What you have to do. Within the listing below, please copy exactly the lines between the line holding "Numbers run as" and the line holding "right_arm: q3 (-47", inclusive.

Supplied data START

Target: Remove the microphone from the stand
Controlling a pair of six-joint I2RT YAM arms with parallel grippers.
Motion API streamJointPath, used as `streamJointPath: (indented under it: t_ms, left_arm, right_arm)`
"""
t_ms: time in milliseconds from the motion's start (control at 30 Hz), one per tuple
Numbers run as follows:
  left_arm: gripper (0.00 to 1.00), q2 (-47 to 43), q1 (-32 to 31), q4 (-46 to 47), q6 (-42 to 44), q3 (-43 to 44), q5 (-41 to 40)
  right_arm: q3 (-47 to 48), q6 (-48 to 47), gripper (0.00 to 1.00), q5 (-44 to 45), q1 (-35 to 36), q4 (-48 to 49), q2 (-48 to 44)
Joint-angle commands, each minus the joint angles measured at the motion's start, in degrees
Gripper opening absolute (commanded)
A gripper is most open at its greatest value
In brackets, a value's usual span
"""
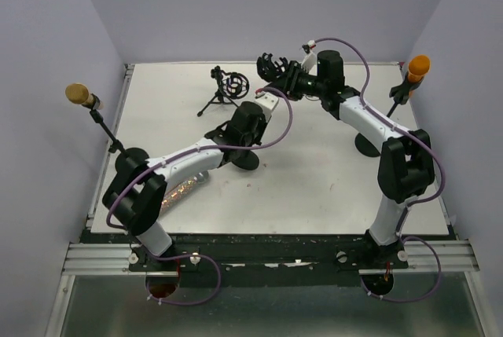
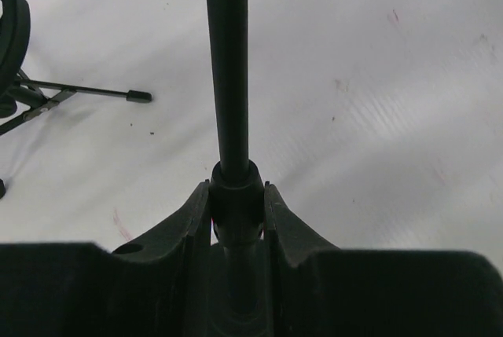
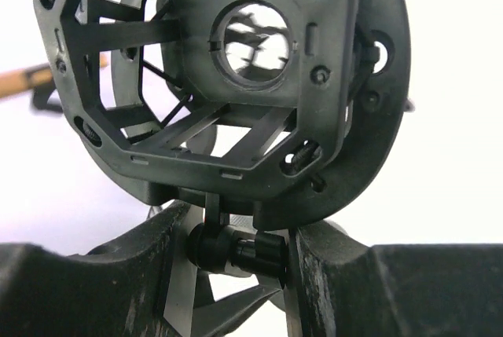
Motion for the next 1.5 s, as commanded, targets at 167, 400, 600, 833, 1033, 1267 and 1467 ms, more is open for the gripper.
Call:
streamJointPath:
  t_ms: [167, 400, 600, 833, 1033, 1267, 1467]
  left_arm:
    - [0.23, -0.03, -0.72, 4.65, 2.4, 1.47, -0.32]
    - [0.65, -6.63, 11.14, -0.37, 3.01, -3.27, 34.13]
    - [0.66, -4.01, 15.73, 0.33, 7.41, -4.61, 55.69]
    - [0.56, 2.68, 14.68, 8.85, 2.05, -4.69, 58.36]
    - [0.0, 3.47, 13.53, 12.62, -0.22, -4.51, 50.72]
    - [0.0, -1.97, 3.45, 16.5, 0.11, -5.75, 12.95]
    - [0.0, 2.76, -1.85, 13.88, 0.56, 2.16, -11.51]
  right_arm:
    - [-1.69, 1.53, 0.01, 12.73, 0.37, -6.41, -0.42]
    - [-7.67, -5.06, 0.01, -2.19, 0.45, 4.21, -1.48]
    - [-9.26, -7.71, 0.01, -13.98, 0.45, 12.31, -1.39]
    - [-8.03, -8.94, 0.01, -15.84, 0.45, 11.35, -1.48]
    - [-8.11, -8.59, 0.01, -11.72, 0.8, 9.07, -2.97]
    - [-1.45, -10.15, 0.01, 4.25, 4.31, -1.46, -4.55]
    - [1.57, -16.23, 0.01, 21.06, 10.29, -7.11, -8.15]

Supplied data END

Response area.
Numbers run as follows:
  left_arm: gripper (0.00 to 1.00), q2 (-47 to 43), q1 (-32 to 31), q4 (-46 to 47), q6 (-42 to 44), q3 (-43 to 44), q5 (-41 to 40)
  right_arm: q3 (-47 to 48), q6 (-48 to 47), gripper (0.00 to 1.00), q5 (-44 to 45), q1 (-35 to 36), q4 (-48 to 49), q2 (-48 to 44)

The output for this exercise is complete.